Interdisciplinary Program of Graduate School for Bioenergy and Biomaterials, Chonnam National University, Gwangju, 500-757, South Korea.
Bioprocess Biosyst Eng. 2012 Jan;35(1-2):29-33. doi: 10.1007/s00449-011-0630-z. Epub 2011 Sep 24.
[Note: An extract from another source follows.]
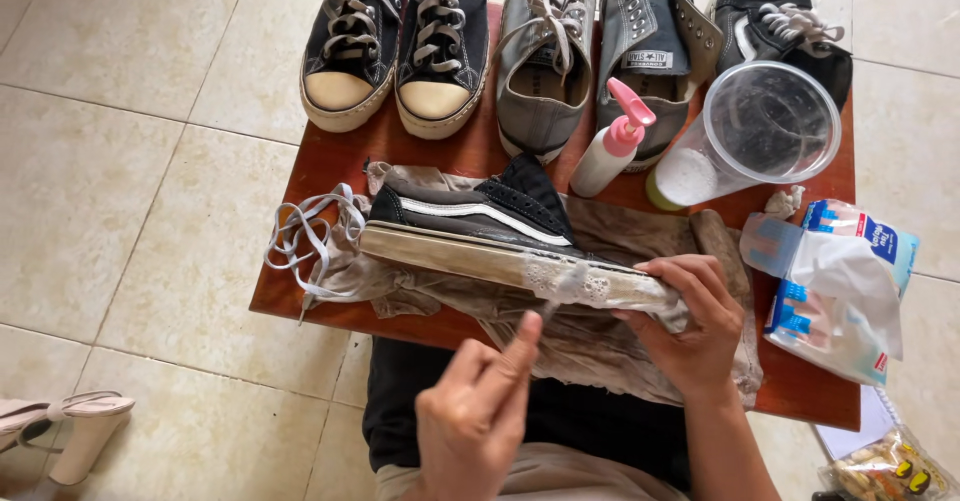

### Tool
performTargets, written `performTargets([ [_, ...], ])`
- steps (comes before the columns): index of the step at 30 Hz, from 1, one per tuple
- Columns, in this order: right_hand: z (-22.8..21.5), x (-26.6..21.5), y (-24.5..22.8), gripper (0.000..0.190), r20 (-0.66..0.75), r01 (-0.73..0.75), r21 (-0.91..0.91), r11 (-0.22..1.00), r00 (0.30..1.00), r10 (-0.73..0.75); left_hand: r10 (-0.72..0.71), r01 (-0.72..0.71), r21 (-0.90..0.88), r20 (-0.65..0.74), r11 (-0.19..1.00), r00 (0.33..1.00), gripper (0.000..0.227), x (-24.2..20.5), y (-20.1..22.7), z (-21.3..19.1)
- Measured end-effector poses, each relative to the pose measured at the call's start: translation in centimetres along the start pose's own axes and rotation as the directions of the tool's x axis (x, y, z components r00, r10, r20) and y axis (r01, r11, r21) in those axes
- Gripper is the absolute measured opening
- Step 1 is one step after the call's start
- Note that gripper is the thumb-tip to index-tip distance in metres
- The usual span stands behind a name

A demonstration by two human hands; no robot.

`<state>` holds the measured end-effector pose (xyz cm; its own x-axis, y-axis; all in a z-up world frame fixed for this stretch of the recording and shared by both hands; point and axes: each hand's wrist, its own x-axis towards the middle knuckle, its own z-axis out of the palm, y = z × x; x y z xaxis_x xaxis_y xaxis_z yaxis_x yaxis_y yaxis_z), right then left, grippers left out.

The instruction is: The person cleans a shoe by hand using a toothbrush and a cleaning solution, scrubbing the white rubber sole and applying a white paste with a small brush.

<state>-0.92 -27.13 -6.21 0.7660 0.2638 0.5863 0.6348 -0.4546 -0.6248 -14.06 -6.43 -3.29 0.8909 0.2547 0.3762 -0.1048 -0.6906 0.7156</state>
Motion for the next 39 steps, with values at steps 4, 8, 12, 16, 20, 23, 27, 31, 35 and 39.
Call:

Bacillus subtilis TD6 was isolated from Takifugu rubripes, also known as puffer fish. Cellulase from this strain was partially purified by ammonium sulphate precipitation up to 80% saturation, entrapped in calcium alginate beads, and finally characterized using CMC as the substrate. For optimization, various parameters were observed, including pH maximum, temperature maximum, sodium alginate, and calcium chloride concentration. pH maximum of the enzyme showed no changes before and after immobilization and remained stable at 6.0. The temperature maximum showed a slight increase to 60 °C. Two percent sodium alginate and a 0.15 M calcium chloride solution were the optimum conditions for acquisition of enzyme with greater stability. K (m) and V (max) values for the immobilized enzyme were slightly increased, compared with those of free enzyme, 2.9 mg/ml and 32.1 μmol/min/mL, respectively. As the purpose of immobilization, reusability and storage stability of the enzyme were also observed. Immobilized enzyme retained its activity for a longer period of time and can be reused up to four times. The storage stability of entrapped cellulase at 4 °C was found to be up to 12 days, while at 30 °C, the enzyme lost its activity within 3 days.
从东方多斑河豚中分离得到短小芽孢杆菌 TD6。该菌株的纤维素酶经硫酸铵沉淀至 80%饱和度进行部分纯化,包埋在海藻酸钠珠中,最后以 CMC 为底物进行特性分析。为优化条件,观察了各种参数,包括最适 pH 值、最适温度、海藻酸钠和氯化钙浓度。酶的最适 pH 值在固定化前后没有变化,稳定在 6.0。最适温度略有升高至 60°C。2%的海藻酸钠和 0.15 M 的氯化钙溶液是获得稳定性更高的酶的最佳条件。与游离酶相比,固定化酶的 K(m)和 V(max)值略有增加,分别为 2.9 mg/ml 和 32.1 μmol/min/mL。作为固定化的目的,还观察了酶的重复使用性和储存稳定性。固定化酶的活性保持时间更长,可重复使用多达 4 次。在 4°C 下,包埋纤维素酶的储存稳定性长达 12 天,而在 30°C 下,酶在 3 天内失去活性。